> **Work to be completed**:
Print the listing again exactly, leaving nothing out.

> **The data**:
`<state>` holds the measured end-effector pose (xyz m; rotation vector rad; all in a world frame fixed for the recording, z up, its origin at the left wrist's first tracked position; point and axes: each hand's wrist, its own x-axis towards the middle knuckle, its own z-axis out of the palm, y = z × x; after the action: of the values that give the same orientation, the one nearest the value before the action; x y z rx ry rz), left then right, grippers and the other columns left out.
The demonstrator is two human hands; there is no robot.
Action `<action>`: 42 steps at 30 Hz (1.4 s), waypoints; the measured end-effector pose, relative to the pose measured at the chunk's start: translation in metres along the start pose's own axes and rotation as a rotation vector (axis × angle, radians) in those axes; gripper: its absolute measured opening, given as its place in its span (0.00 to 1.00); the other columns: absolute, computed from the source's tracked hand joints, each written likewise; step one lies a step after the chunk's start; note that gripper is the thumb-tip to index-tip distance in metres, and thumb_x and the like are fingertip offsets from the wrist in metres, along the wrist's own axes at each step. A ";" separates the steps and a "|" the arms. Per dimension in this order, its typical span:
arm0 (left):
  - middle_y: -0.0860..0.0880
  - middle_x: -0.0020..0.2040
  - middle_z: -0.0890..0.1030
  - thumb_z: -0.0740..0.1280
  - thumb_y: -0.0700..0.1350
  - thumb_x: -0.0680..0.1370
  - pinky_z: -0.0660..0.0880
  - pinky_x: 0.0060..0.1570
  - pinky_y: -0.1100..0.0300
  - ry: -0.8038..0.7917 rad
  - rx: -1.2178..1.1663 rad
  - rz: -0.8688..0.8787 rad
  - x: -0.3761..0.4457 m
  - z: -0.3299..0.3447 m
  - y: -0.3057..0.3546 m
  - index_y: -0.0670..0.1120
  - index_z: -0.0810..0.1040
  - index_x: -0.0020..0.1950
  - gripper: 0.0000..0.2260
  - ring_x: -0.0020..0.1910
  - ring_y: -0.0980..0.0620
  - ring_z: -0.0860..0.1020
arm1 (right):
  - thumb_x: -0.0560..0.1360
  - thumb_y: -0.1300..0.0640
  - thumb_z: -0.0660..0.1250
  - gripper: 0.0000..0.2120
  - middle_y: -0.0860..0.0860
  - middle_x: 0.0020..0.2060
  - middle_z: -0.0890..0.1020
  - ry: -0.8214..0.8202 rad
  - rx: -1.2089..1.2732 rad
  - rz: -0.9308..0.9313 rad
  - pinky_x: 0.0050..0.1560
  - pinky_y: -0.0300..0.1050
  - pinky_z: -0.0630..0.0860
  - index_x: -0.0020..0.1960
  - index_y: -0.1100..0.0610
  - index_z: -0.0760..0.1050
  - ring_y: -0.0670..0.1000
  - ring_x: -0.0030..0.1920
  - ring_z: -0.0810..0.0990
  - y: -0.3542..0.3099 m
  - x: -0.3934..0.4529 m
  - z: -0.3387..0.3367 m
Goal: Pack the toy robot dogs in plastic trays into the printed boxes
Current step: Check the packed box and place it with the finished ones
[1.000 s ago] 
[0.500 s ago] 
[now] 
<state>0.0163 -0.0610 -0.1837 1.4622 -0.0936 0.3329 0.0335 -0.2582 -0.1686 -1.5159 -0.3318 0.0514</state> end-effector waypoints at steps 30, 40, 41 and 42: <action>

> **Solution for this exercise**:
`<state>` holds the measured end-effector pose (xyz m; rotation vector rad; all in a world frame fixed for the recording, z up, its origin at the left wrist's first tracked position; point and axes: each hand's wrist, its own x-axis towards the middle knuckle, its own z-axis out of the palm, y = z × x; after the action: of the values that give the same orientation, the one nearest the value before the action; x y z rx ry rz), left then right, grippers and the other columns left out.
The demonstrator is two human hands; there is no robot.
Action `<action>`: 42 steps at 30 Hz (1.4 s), waypoints; the measured end-effector pose, relative to the pose measured at the chunk's start: translation in metres along the start pose's own axes and rotation as a rotation vector (axis × angle, radians) in those axes; gripper: its absolute measured opening, given as its place in its span (0.00 to 1.00); the other columns: absolute, computed from the source's tracked hand joints, each written likewise; step one lies a step after the chunk's start; note that gripper is the thumb-tip to index-tip distance in metres, and thumb_x and the like are fingertip offsets from the wrist in metres, along the wrist's own axes at each step. A ";" separates the steps and a "|" the arms. Per dimension in this order, its typical span:
arm0 (left):
  - middle_y: -0.0860..0.0880
  - middle_x: -0.0020..0.2040
  - middle_z: -0.0890..0.1030
  - thumb_z: -0.0740..0.1280
  - thumb_y: -0.0700..0.1350
  - thumb_x: -0.0680..0.1370
  - pinky_z: -0.0660..0.0880
  - pinky_x: 0.0060..0.1570
  - pinky_y: -0.1100..0.0300
  - ry: -0.8038..0.7917 rad
  - rx: -1.2178..1.1663 rad
  - rz: -0.8688..0.8787 rad
  - x: -0.3761..0.4457 m
  - z: -0.3299..0.3447 m
  - y: -0.3057..0.3546 m
  - index_y: -0.0670..0.1120
  - index_z: -0.0810..0.1040
  - index_x: -0.0020..0.1950
  - gripper: 0.0000..0.2260
  - ring_x: -0.0020..0.1910
  - ring_y: -0.0980..0.0620
  - ring_z: -0.0860..0.1020
arm1 (right):
  - thumb_x: -0.0560..0.1360
  - thumb_y: -0.1300..0.0640
  - thumb_z: -0.0660..0.1250
  - gripper: 0.0000..0.2120
  - middle_y: -0.0860..0.0860
  - middle_x: 0.0020..0.2060
  - middle_z: -0.0890..0.1020
  - ry: -0.8214..0.8202 rad
  - rx: -1.2089..1.2732 rad
  - rz: -0.9308..0.9313 rad
  - pinky_x: 0.0050..0.1560
  - pinky_y: -0.0300..0.1050
  - pinky_z: -0.0630..0.0860
  - index_x: -0.0020..0.1960
  - index_y: -0.1100..0.0610
  - index_z: -0.0760..0.1050
  - ring_y: -0.0670..0.1000
  - ring_x: -0.0030..0.1920
  - ring_z: -0.0810..0.0990
  - y: -0.3542..0.3099 m
  - x: -0.3934..0.4529 m
  - z: -0.3387..0.3367 m
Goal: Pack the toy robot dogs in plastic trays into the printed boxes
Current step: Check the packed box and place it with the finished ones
[1.000 s ago] 
[0.500 s ago] 
[now] 
<state>0.0163 -0.0610 -0.1837 1.4622 -0.0936 0.3329 0.0335 -0.2582 -0.1686 -1.5159 -0.3318 0.0514</state> end-effector waypoints at steps 30, 40, 41 and 42: <action>

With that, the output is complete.